Unter leicht verlegenem Schweigen wurden die großen, runden Schwenker auf den Tisch gestellt und die wenigen kostbaren Tropfen vorsichtig eingeschenkt und in eine leichte Drehbewegung versetzt, um das Bouquet freizusetzen.
«Das», sagte Peter I, nun wieder ganz liebenswürdig, «ist wahrhaftig ein wunderbarer alter französischer Cognac. Schätzungsweise ein halbes Jahrhundert alt.»
«Eure Lordschaft lassen in diesem Lob die Begeisterung missen», versetzte Bredon. «Das ist der Cognac – der Cognac aller Cognacs –, der herrliche, unvergleichliche, echte Napoleon. Man sollte ihn als den Kaiser ehren, der er ist.»
Er erhob sich, seine Serviette in der Hand.
«Sir», sagte der Comte, an ihn gewandt, «ich habe zu meiner Rechten einen bewundernswerten Weinkenner sitzen, aber Sie sind einzigartig.» Er winkte stumm dem Butler, der die leeren Flaschen feierlich an den Tisch brachte und enthüllte, vom bescheidenen Chablis bis zum stattlichen Napoleon mit dem in die Flasche geblasenen kaiserlichen Siegel. «Jedesmal haben Sie Lage und Jahrgang richtig bestimmt. Es gibt sicher kein halbes Dutzend Männer mit einem Gaumen wie dem Ihren auf der ganzen Welt, und ich dachte bisher, nur einer davon sei Engländer. Wollen Sie uns jetzt nicht mit Ihrem richtigen Namen beehren?»
«Sein Name spielt überhaupt keine Rolle», sagte Peter I. Er war aufgestanden. «Hände hoch, alle! Comte, die Formel!»
Bredon, der in der einen Hand noch immer die Serviette hielt, riß ruckartig die Hände hoch. Die weißen Falten spien Feuer, und das Geschoß traf den Revolver des andern genau zwischen Lauf und Abzug, wobei sich sehr zum Schaden des gläsernen Kerzenhalters der Schuß löste. Peter I schüttelte seine gelähmte Hand und fluchte.

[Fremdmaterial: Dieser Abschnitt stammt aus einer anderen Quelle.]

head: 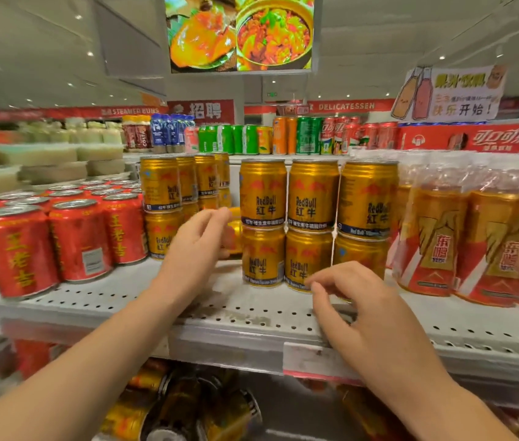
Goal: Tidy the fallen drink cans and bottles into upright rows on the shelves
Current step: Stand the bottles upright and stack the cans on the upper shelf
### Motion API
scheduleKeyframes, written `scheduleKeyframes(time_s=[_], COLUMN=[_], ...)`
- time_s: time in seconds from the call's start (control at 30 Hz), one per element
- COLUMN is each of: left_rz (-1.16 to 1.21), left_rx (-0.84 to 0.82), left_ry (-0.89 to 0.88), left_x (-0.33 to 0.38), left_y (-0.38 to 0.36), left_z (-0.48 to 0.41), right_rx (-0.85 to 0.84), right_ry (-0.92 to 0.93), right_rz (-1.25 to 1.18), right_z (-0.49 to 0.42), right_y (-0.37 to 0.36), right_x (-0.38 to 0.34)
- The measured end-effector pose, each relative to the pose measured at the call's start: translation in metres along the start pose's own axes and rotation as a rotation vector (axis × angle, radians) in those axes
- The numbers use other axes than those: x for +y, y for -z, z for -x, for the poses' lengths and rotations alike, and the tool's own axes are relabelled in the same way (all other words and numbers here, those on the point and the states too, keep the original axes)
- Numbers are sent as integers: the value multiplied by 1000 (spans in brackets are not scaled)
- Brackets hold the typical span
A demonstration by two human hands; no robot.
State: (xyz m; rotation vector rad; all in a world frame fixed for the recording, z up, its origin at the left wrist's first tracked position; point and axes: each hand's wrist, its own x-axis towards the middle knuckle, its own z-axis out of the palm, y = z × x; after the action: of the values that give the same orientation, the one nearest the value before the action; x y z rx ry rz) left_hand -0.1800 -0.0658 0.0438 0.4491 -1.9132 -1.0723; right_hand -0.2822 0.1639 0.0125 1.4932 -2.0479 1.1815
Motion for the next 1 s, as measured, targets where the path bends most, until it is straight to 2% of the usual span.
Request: scheduleKeyframes(time_s=[0.07,0.1,0.17,0.23,0.3,0.5,0.57,0.7,0.87,1.0], left_rz=[-326,-515,-768,-893,-998,-1338,-1278,-740,-471,-293], left_rx=[151,135,-25,-175,-239,-143,-132,-89,-129,-147], left_ry=[-121,-182,-224,-211,-250,-369,-354,-191,-223,-154], left_x=[-5,-8,-13,-14,-20,-21,-23,-27,-42,-57], left_y=[7,10,13,13,11,14,23,60,94,109], left_z=[-6,-10,-21,-28,-33,-40,-37,-28,-19,-16], right_rx=[-56,-75,-93,-103,-97,-14,-8,-23,41,64], right_ry=[24,37,60,81,102,133,146,115,-20,-238], right_rz=[-11,-7,5,15,33,-70,-100,-122,-152,-119], right_z=[1,1,0,0,-1,-8,-12,-29,-63,-97], right_y=[0,0,-1,-2,-5,-19,-31,-66,-118,-150], right_x=[3,5,7,8,6,-11,-25,-59,-92,-93])
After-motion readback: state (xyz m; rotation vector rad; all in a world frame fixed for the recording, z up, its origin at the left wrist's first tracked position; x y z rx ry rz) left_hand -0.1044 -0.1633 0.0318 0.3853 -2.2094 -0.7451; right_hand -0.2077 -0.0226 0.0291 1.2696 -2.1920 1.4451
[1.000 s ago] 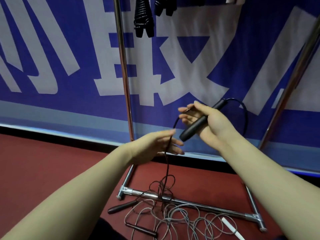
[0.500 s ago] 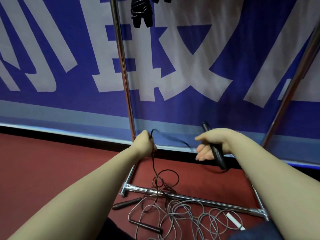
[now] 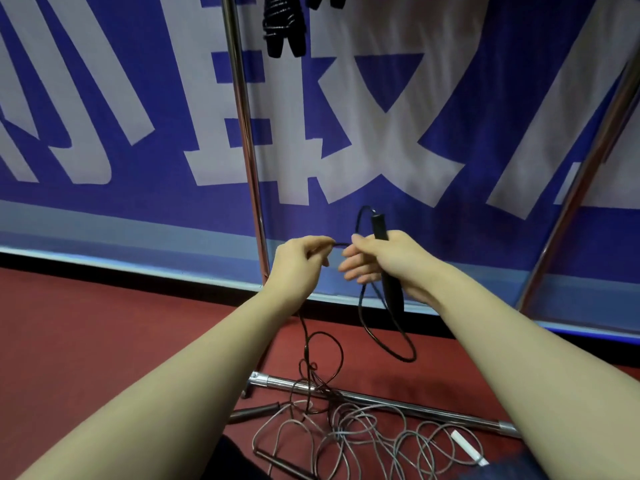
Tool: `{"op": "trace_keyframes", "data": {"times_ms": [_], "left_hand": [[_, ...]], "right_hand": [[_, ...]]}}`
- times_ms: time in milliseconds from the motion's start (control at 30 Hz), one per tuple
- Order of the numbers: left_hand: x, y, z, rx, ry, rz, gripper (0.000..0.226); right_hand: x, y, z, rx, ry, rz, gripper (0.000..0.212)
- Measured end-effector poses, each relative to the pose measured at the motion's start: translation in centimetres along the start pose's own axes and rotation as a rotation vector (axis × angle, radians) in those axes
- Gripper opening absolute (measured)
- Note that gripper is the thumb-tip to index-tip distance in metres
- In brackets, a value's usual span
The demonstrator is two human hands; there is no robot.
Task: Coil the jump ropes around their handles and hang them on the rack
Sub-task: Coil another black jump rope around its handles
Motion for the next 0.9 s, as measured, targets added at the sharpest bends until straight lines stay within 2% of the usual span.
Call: {"op": "trace_keyframes", "data": {"times_ms": [100, 167, 233, 300, 367, 500, 600, 667, 700, 767, 833, 900], "left_hand": [[-0.4, -1.3, -0.7, -0.059, 0.052, -0.067, 0.015], [-0.6, -2.7, -1.5, -0.193, 0.109, -0.085, 0.007], [-1.1, -3.2, -2.5, -0.348, 0.176, 0.012, 0.026], [-1.8, -2.8, -3.4, -0.431, 0.280, 0.167, 0.040], [-2.6, -2.1, -3.8, -0.459, 0.417, 0.265, 0.035], [-4.2, -0.1, -3.8, -0.309, 0.741, 0.303, 0.023], [-7.0, 2.6, -4.2, 0.012, 1.093, 0.332, 0.011], [-8.0, 4.5, -4.0, 0.158, 1.190, 0.355, 0.010], [-7.6, 5.2, -3.7, 0.211, 1.155, 0.342, 0.012], [-5.5, 5.8, -2.7, 0.301, 0.971, 0.262, 0.015], [-3.1, 5.2, -1.1, 0.356, 0.677, 0.189, 0.024], [-1.9, 4.3, 0.1, 0.317, 0.419, 0.178, 0.024]], "right_hand": [[0.0, -1.0, 0.0, 0.057, 0.066, -0.135, 0.050], [-0.2, -1.0, -0.5, 0.180, 0.120, -0.127, 0.042], [-0.2, -0.2, -0.1, 0.309, 0.047, -0.054, 0.026], [-0.1, 0.6, 0.9, 0.384, -0.044, 0.005, 0.023], [0.1, 0.8, 2.4, 0.490, -0.107, 0.036, 0.025], [0.9, -0.8, 6.6, 0.735, -0.243, 0.076, 0.027], [1.5, -1.9, 9.2, 0.879, -0.339, 0.112, 0.028], [1.8, -2.9, 10.4, 0.886, -0.413, 0.075, 0.029], [2.0, -3.8, 10.9, 0.872, -0.434, 0.009, 0.032], [2.4, -6.2, 10.9, 0.691, -0.414, -0.278, 0.045], [2.0, -8.6, 9.3, 0.302, -0.258, -0.610, 0.053], [1.5, -9.0, 7.2, -0.077, -0.087, -0.713, 0.051]]}}
Point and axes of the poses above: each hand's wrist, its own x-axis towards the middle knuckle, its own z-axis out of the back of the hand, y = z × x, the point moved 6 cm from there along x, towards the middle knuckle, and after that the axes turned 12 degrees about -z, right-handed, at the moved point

Bredon hielt die Pistole auf ihn gerichtet, ohne dabei Peter II aus den wachsamen Augen zu lassen, dessen rosarote Visionen sich durch den Knall in nichts aufgelöst hatten und nach und nach seiner früheren Aggressivität Platz machten.

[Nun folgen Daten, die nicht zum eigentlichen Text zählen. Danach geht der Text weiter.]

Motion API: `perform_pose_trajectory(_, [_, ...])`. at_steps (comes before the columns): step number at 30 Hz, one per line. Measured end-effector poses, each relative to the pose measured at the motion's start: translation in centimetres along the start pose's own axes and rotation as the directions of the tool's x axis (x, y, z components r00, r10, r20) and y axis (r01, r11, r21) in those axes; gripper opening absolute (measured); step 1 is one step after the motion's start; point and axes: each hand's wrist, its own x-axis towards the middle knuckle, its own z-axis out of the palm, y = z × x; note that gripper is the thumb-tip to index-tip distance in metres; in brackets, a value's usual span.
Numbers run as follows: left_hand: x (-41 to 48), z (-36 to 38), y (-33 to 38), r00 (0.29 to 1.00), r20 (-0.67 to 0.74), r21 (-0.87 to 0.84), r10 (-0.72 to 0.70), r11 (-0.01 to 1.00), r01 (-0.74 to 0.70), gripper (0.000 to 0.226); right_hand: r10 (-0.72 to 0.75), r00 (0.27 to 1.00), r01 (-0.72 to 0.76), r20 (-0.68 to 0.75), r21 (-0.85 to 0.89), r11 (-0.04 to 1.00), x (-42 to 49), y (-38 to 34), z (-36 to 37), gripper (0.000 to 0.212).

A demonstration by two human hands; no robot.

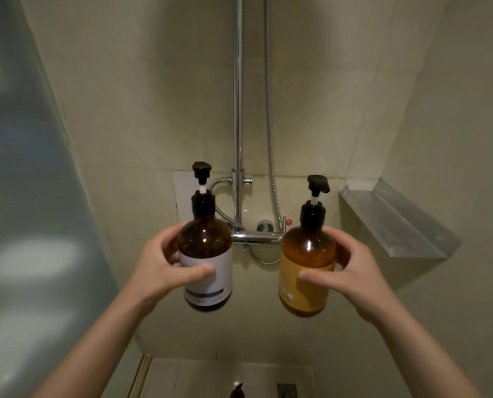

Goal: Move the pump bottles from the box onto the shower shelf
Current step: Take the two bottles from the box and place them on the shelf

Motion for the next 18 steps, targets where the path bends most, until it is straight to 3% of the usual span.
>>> perform_pose_trajectory(18, [7.4, 4.8, 2.5, 0.962, 0.260, -0.090, 0.088, 0.994, -0.067, 0.063, 0.015, 0.972, -0.025, -0.236, -0.039, 0.999, -1.1, -2.8, -1.9, 0.064])
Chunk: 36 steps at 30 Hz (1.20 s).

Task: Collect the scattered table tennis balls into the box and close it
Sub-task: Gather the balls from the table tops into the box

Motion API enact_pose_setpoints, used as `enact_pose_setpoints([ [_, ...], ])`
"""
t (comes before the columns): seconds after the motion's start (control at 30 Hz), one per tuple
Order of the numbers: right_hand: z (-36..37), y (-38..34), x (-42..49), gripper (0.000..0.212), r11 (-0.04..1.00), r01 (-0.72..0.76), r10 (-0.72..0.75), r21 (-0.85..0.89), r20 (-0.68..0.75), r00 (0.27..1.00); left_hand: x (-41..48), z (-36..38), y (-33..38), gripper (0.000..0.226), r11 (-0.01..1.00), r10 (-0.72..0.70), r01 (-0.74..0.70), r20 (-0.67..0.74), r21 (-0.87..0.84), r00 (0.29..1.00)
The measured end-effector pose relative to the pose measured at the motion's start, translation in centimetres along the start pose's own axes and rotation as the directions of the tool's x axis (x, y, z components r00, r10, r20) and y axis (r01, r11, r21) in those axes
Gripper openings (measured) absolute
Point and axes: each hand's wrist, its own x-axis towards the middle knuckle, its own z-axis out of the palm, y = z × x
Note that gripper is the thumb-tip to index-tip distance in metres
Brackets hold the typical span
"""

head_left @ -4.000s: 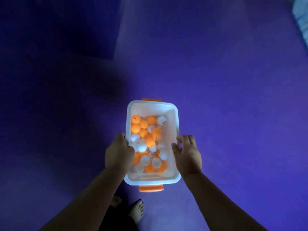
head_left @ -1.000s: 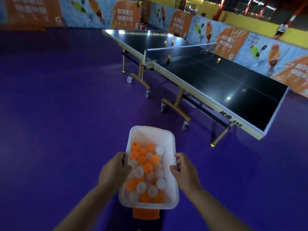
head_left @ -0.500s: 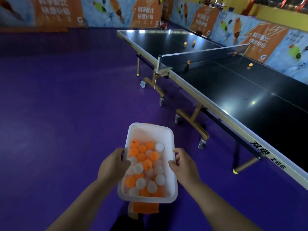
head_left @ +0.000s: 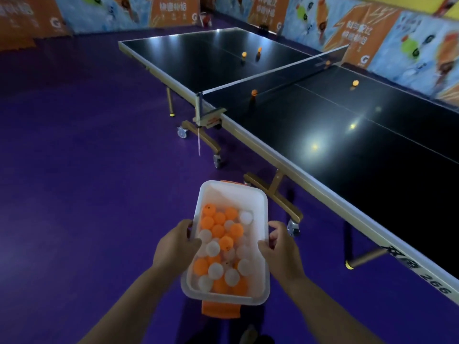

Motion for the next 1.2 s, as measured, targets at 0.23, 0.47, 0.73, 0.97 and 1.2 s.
enact_pose_setpoints([
  [0.23,-3.6,-0.6,15.6,0.027,0.999,0.034,-0.034,0.002,-0.044,0.998,13.8,3.2,7.1,0.028,0.999,-0.003,0.002,-0.031,-0.039,1.0],
  [0.47,-6.1,-1.5,31.3,0.026,0.999,0.031,-0.03,-0.011,0.054,0.998,25.6,4.5,13.1,0.025,0.991,-0.085,0.075,-0.084,-0.109,0.993],
  [0.73,-4.9,-3.8,45.4,0.033,0.999,-0.051,0.051,0.004,0.071,0.996,39.3,3.6,17.0,0.026,0.992,-0.105,0.098,-0.096,-0.079,0.99],
  [0.97,-3.5,-6.0,55.5,0.026,0.974,-0.225,0.222,-0.033,-0.079,0.972,53.1,1.0,20.1,0.029,0.996,0.083,-0.083,0.021,-0.008,0.996],
  [1.2,-3.8,-7.1,63.2,0.025,0.931,-0.356,0.366,0.084,-0.21,0.907,63.4,1.6,23.7,0.032,0.983,0.181,-0.179,0.093,-0.031,0.979],
])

«Da die Abendgesellschaft einen etwas lebhaften Verlauf zu nehmen scheint», meinte Bredon, «wären Sie vielleicht so liebenswürdig, Comte, diese beiden Herren auf weitere Schußwaffen zu untersuchen. Danke. So, und nun könnten wir uns eigentlich alle wieder hinsetzen und die Flasche kreisen lassen.»
«Sie – Sie sind –» knurrte Peter I.
«Oh, mein Name ist wirklich Bredon», entgegnete der andere gutgelaunt. «Ich habe etwas gegen Pseudonyme. Sie sind so etwas wie die Kleider eines andern, wissen Sie – wollen nie so recht passen. Peter Death Bredon Wimsey – ein bißchen lang und so, aber ganz praktisch, wenn man ihn in Raten benutzt. Auch ich habe einen Paß und alle diese Sachen, aber da deren Reputation hier gewissermaßen etwas lädiert war, habe ich sie nicht vorgewiesen. Für die Formel gebe ich Ihnen, glaube ich, besser einen persönlichen Scheck von mir – mit Noten der Bank von England scheint hier jeder um sich werfen zu können. In meinen Augen ist diese ganze Geheimdiplomatie sowieso ein Fehler, aber das ist Sache des Kriegsministeriums. Ich nehme an, wir haben alle die gleichen Beglaubigungsschreiben bei uns. Eben, dachte ich mir doch. Da scheint sich irgendein schlaues Kerlchen sehr erfolgreich auf zwei Märkten gleichzeitig verkauft zu haben. Aber Sie beide müssen ja wirklich aufregende Zeiten hinter sich haben – jeder in dem Glauben, der andere sei ich.»
«Mylord», sagte der Comte traurig, «diese beiden Männer sind oder waren vermutlich Engländer. Es liegt mir nichts daran, zu wissen, welche Regierungen ihren Verrat gekauft haben. Aber wo sie stehen, da stehe leider, leider auch ich. Gegenüber unserer käuflichen, korrupten Republik empfinde ich als Royalist keinerlei Treueverpflichtung, aber es nagt an meinem Herzen, daß ich mich von meiner Armut dazu habe hinreißen lassen, mein Heimatland an England zu verkaufen. Fahren Sie zu Ihrem Kriegsministerium zurück und berichten Sie, daß ich Ihnen die Formel nicht gebe. Sollte es zwischen unseren Ländern – was Gott verhüte! – zu einem Krieg kommen, so werden Sie mich auf der Seite Frankreichs finden. Das ist mein letztes Wort, Mylord.»
Wimsey verneigte sich.
«Sir», sagte er, «meine Mission ist allem Anschein nach fehlgeschlagen. Darüber freue ich mich. Dieses Geschäft mit der Vernichtung ist ja doch ein schmutziges Geschäft. Schließen wir die Tür hinter diesen beiden Herren, die weder Fisch noch Fleisch sind, und trinken wir den Cognac in der Bibliothek zu Ende.»